Abstract:
It was as if the idea of the mind cracked open. The fMRI machine whirred and felt cold to the touch as those in the study were only sensitive to these senses, but could not use their sight. Dr. Laurent Renier, specializing in visual impairments at Georgetown University Medical Center, put together a study observing how the blind used their occipital cortex, and area known to be involved in visual processing in seeing people (Renier et al, 2011). After performing tasks under an fMRI machine for audition and tactile sensation, the researchers found that the results of the study supported their hypothesis that the occipital cortex actually reorients itself to support those senses even more than those with sight. On the other hand, subjects with the ability to see were used to compare activated brain regions to the blind subjects.
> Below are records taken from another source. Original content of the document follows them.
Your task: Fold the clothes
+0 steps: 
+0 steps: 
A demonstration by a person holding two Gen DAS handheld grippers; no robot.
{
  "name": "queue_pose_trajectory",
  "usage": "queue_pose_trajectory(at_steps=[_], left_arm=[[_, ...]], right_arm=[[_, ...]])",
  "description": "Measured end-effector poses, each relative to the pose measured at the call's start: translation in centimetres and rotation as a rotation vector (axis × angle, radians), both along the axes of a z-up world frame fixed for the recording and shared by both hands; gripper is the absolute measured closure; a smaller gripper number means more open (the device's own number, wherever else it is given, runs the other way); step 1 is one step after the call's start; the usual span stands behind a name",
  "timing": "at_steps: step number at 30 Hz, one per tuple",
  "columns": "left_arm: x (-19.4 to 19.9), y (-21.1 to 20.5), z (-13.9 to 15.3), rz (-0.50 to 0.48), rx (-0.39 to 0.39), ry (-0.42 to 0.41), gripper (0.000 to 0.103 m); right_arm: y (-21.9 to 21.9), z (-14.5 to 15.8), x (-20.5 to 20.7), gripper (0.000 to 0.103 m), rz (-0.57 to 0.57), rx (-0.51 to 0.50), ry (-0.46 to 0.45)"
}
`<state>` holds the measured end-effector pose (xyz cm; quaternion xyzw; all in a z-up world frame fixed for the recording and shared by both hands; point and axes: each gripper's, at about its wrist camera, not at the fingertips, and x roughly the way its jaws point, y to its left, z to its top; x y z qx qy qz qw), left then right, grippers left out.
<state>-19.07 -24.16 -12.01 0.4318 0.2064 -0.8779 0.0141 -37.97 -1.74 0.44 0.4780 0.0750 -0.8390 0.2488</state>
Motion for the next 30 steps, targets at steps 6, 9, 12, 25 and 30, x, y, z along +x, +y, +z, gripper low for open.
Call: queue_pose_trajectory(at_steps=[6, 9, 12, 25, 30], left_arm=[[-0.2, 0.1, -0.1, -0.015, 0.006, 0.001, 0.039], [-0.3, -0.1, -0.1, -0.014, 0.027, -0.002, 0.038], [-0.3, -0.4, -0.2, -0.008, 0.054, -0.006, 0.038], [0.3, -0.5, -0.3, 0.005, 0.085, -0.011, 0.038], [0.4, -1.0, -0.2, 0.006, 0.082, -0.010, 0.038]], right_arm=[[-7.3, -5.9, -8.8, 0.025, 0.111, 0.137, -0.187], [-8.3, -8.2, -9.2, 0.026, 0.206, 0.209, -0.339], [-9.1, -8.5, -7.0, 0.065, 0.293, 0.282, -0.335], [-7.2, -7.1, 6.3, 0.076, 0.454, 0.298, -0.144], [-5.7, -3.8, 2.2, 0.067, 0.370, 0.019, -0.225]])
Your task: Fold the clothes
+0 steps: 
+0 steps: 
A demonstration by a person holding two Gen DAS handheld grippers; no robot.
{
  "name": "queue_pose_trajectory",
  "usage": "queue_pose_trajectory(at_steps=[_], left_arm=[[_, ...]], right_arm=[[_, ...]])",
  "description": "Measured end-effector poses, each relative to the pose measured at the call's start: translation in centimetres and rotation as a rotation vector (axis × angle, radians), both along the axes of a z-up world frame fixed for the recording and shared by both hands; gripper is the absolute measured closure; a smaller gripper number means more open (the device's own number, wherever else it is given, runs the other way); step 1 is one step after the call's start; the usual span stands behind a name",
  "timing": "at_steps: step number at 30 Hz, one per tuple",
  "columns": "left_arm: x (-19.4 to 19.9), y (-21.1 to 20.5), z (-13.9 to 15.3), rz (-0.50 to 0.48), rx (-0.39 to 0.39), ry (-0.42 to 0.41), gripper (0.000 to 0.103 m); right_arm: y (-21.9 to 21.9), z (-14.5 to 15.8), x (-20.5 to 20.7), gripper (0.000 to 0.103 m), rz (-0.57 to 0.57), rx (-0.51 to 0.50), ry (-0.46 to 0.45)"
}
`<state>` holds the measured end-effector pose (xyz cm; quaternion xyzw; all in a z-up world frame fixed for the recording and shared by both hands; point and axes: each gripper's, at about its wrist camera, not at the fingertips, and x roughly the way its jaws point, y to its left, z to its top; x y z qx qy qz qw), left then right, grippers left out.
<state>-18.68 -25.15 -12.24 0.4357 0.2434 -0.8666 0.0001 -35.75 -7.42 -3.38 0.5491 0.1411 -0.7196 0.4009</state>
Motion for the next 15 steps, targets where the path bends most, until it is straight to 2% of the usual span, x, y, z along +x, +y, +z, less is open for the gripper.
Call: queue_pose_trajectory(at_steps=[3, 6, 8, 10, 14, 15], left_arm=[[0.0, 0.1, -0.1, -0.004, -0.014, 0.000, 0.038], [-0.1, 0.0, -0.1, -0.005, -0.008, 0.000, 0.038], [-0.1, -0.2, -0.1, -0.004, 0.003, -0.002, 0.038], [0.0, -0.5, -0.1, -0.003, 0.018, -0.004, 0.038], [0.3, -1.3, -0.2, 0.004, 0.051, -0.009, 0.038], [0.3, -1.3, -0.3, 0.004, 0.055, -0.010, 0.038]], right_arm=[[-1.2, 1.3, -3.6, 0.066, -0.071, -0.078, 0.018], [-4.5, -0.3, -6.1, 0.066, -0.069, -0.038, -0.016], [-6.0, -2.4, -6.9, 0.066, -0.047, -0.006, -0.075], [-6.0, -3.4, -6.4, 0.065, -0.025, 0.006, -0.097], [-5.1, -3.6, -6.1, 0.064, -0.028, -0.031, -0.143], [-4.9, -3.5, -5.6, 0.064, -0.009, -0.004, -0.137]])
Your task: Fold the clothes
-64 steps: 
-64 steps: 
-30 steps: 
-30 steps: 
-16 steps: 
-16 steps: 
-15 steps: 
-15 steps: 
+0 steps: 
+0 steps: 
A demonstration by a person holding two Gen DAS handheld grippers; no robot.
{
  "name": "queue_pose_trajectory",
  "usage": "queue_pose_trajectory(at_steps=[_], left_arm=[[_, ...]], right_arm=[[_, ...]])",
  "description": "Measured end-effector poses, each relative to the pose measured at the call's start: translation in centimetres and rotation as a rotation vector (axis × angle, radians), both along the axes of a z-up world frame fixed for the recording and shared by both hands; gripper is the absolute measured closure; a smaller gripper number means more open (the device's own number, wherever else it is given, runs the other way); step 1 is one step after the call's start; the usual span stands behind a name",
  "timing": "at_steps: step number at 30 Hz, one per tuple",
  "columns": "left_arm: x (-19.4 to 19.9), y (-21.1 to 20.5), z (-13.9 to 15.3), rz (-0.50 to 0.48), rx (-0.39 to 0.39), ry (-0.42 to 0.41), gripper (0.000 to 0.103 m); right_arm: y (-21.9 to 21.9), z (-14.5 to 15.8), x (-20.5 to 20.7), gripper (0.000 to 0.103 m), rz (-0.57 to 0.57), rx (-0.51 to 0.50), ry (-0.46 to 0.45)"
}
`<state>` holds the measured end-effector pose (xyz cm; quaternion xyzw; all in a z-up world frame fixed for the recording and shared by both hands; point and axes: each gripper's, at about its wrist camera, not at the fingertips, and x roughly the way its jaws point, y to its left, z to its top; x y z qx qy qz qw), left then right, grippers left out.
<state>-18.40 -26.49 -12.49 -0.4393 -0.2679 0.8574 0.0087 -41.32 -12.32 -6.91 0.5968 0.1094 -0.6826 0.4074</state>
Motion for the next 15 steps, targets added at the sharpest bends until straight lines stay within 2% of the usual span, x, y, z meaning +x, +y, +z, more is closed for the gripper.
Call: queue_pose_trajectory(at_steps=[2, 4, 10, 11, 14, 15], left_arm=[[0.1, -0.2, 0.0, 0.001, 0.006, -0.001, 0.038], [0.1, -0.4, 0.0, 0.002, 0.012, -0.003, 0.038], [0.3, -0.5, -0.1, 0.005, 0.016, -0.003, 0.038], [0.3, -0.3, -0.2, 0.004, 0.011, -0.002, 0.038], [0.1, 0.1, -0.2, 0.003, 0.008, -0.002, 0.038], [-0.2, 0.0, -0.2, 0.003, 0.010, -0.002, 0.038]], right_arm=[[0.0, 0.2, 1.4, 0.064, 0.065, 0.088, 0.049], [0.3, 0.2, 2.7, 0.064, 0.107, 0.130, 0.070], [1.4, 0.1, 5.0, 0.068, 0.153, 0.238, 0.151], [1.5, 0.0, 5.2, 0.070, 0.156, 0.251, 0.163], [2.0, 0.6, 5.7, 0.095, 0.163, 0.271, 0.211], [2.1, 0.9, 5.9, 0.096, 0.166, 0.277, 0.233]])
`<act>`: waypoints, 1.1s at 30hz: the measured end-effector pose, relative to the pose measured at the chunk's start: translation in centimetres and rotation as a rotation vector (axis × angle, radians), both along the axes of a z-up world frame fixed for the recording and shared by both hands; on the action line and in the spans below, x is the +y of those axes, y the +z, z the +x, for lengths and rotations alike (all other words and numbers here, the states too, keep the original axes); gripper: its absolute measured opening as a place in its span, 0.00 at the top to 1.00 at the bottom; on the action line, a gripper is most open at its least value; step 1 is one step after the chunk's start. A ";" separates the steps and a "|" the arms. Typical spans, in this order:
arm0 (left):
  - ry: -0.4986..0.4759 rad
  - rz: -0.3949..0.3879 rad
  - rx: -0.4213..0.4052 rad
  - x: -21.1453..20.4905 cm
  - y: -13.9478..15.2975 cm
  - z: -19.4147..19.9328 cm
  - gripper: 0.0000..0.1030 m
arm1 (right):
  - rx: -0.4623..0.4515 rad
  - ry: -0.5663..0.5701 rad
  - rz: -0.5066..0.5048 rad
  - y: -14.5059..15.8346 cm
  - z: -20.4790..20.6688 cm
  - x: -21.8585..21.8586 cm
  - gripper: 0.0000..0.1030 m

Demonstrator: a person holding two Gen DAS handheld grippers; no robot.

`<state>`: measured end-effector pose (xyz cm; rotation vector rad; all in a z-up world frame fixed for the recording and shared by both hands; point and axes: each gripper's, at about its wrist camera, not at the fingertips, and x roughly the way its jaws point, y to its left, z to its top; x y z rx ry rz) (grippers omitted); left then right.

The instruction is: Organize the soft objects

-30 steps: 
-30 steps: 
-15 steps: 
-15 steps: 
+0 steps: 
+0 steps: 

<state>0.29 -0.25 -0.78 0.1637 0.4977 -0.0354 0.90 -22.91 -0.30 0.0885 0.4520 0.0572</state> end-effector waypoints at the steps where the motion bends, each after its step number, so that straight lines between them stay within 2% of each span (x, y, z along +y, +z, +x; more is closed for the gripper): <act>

Although fMRI was used in this study to compare how the visual cortex functioned differently for blind people, it was designed on the principle that all brains function in an extremely similar way. Processing brain data involves mapping the brains of the subjects onto the same template and smoothing over activated voxels to erase even more dissimilarities between brains (Glover, 2011). As we learn more about how brains are different, we must avoid an understanding of the normal brain to dictate ideas about other brains. A normal brain seems to be “an average in a population, a typical member, an ideal type,” but this idea of normal is deeply rooted in society and subjective (Dumit 8). Understanding more about what blindness actually is and the different types of blindness means reframing definitions of disability, especially since “much lies beyond human sight” (Godin 29). A deeper study of blindness can interact with history, culture, and personal stories to reinterpret how to envision every unique mind.
Description:
I made a video for my final project. I overlapped fMRI studies for blind people, depressed people, sociopaths, geniuses, and criminals, and compared them to normal brains. I did away with these assumptions and categorizations made by fMRI studies by representing each group as a cantaloupe and making blending them together as one group to show the quality of each human brain. My video is linked below.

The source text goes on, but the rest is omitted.